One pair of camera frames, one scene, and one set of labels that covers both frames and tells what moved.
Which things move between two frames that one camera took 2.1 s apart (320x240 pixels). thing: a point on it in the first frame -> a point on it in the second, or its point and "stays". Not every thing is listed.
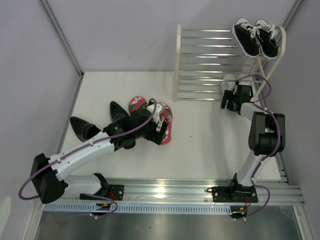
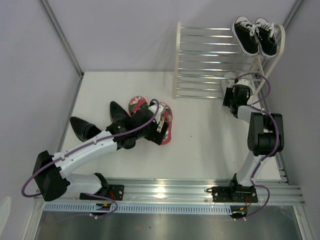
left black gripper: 155,136 stays
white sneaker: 252,77 -> 254,81
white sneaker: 228,83 stays
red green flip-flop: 137,103 stays

····················

> _TASK INSTRUCTIONS_
Could you restate all of the data above word for word and skip every picture?

> _RESPONSE_
One pair of camera frames, one scene, and one set of labels that covers both frames and tells what moved.
Which things move between two frames that one camera took 2.1 s apart (320x240 pixels). thing: a point on it in the first frame -> a point on it in the second, or its point and "stays". Not every thing is listed.
left black gripper: 155,136 stays
white sneaker: 252,77 -> 254,81
white sneaker: 228,83 stays
red green flip-flop: 137,103 stays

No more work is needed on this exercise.